1979 (October 29, 2024)

Studio(s)

Paramount Pictures (Vinegar Syndrome Labs)
  • Film/Program Grade: C
  • Video Grade: A
  • Audio Grade: A
  • Extras Grade: A-

Bloodline (Blu-ray)

Buy it Here!

Review

“All these ghastly things, one after another.”—James Mason as Sir Alec Nichols

A contender for the worst movie with the greatest cast, (Sidney Sheldon’s) Bloodline (1979), the penultimate theatrical starring film of Audrey Hepburn, isn’t quite as bad as its reputation, though overall, it’s certainly mediocre, a thriller bereft of thrills. She gives an interesting performance, the cinematography (by Freddie Young) is attractive, the locations are interesting, Ennio Morricone’s music is generally good, and it’s fun to see so much great talent interact. But the source material is trashy, even unseemly, the screenplay (by Laird Koenig) never coalesces, and Terence Young’s direction is flaccid when not also derivative.
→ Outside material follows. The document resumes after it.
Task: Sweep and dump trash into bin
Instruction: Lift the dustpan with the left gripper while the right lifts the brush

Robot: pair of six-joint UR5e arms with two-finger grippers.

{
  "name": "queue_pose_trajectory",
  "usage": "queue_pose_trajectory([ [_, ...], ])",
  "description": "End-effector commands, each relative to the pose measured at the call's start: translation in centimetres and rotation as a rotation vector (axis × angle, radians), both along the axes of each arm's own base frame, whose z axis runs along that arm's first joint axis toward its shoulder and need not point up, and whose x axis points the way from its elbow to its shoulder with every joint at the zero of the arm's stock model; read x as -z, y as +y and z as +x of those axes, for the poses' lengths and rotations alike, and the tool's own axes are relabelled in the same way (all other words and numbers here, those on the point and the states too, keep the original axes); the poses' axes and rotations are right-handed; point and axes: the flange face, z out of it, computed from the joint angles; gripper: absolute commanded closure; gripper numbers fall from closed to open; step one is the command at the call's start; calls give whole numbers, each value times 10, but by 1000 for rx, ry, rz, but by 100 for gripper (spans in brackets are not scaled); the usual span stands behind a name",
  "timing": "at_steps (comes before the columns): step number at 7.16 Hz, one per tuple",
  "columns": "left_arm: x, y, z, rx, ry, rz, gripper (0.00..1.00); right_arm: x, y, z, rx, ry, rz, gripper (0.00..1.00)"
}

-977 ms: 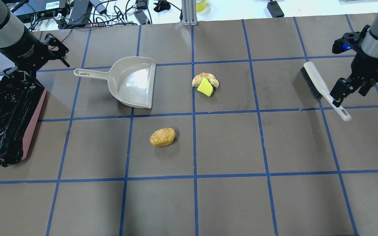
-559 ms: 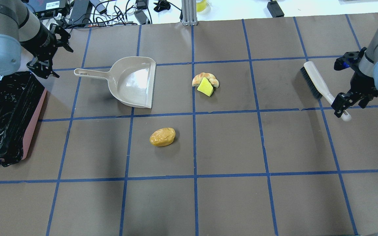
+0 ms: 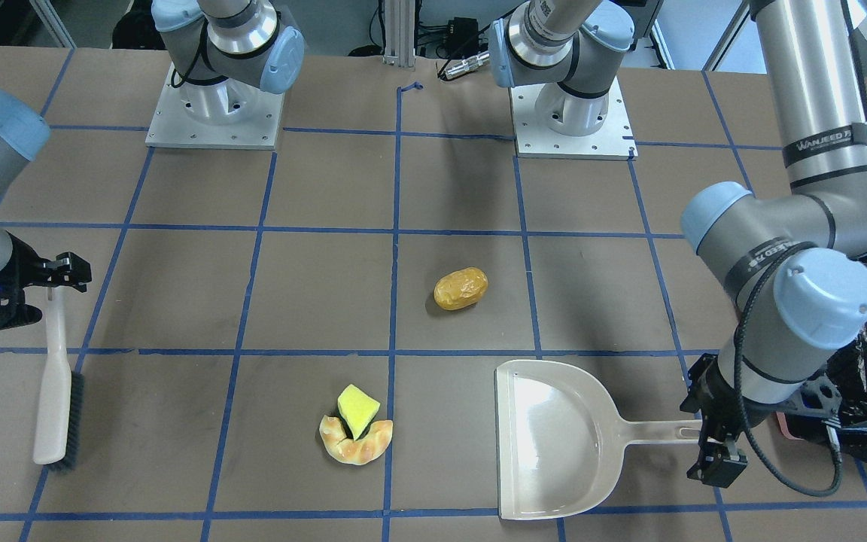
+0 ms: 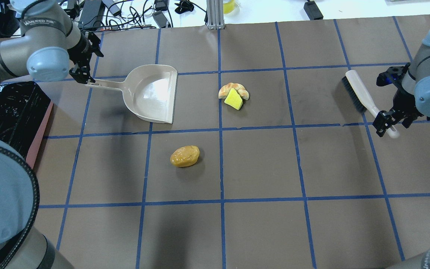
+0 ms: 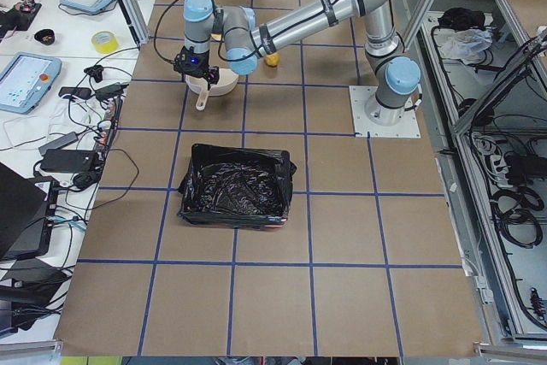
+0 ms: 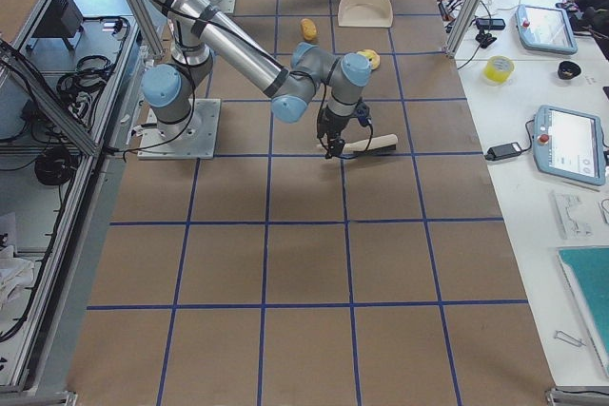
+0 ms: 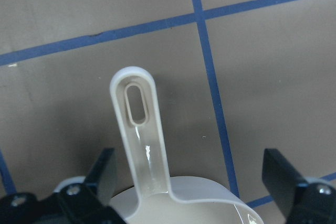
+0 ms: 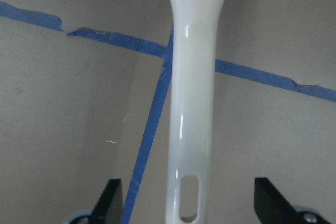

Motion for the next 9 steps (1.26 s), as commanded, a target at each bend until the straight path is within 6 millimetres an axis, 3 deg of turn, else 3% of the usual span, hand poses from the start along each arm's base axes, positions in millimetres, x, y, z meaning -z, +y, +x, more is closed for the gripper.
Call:
queue_pose_trajectory([
  [1, 36, -10, -4, 3, 2, 14, 3, 10, -1, -1, 29, 4, 13, 14],
  [2, 39, -10, -3, 4, 1, 19, 2, 12, -3, 0, 33, -3, 12, 15],
  [4, 34, -7, -2, 6, -43, 26, 2, 19, -6, -3, 35, -1, 24, 32],
  [6, 15, -6, -16, 19, -61, 3, 2, 14, -6, -2, 37, -4, 16, 41],
  [8, 4, -2, -22, 11, -75, -6, 2, -1, -15, -5, 36, 3, -8, 43],
  [9, -9, 4, -33, 18, -150, 9, 2, -1, -16, -4, 35, 1, -7, 47],
])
Like Billy Wilder’s Fedora, this is a mostly West German production populated by international talent, hence the many Germans in supporting parts. Though slick and attractive, the sound recording and mixing is rather substandard and distracting.
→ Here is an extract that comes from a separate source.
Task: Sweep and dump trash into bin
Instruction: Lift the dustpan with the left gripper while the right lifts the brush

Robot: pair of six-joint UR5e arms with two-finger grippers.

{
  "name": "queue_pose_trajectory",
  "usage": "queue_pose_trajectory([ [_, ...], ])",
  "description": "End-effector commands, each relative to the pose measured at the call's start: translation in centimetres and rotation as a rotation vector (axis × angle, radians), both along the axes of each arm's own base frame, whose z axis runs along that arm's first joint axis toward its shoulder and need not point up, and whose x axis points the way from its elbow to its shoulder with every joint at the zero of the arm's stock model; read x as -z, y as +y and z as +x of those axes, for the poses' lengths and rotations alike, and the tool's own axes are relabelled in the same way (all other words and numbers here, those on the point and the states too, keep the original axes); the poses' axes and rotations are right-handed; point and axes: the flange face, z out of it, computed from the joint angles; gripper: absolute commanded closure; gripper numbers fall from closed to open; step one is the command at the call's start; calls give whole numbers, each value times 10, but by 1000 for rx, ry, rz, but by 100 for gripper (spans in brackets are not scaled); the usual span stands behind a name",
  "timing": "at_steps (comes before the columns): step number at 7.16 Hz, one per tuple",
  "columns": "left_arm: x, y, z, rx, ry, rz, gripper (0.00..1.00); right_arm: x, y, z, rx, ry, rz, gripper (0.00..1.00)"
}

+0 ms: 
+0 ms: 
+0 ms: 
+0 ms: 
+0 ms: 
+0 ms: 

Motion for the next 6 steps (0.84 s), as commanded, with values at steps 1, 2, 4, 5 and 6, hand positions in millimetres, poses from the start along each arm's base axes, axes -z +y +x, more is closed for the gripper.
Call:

Sam Roffe, the president of Roffe Pharmaceuticals, a billion-dollar empire, is murdered while mountain-climbing. His position within the company is inherited by New York paleontologist Elizabeth (Hepburn), his daughter. In the original novel, Elizabeth was in her early 20s, but more age-appropriate actresses turn the part down. For the star’s benefit they upped the age of the character to 35, and while Hepburn was still quite beautiful at this point, she looks every bit her real age, nearly 50 at the time.

Elizabeth’s various cousins assume the inexperienced new company head will agree to go public with the firm; all are anxious to cash in their stock to pay various debts. They include Sir Alec Nichols (James Mason), a member of the British Parliament whose much-younger wife, Vivian (Michelle Phillips), is a gambling addict; Ivo Palazzi (Omar Shariff), who’s married to Simonetta (Irene Papas), but has a secret second family on a sly, including lover Donatella (Claudia Mori); and Hélène Martin (Romy Schneider), whose husband, Charles (Maurice Ronet), is also in dire need of quick cash.

Elizabeth learns that her father has a Nobel Prize-winning scientist, Dr. Joeppli (Vadim Glowna), stashed away in a secluded lab who’s on the verge of completing an anti-aging drug. Armed with this information, along with support from the company’s CEO, Rhys Williams (Ben Gazzara, hardly Welsh), and faithful executive secretary Kate Erling (Beatrice Straight), Elizabeth proves her grit and mettle by securing an extension on loans from Swiss banker Julius Prager (Wolfgang Preiss).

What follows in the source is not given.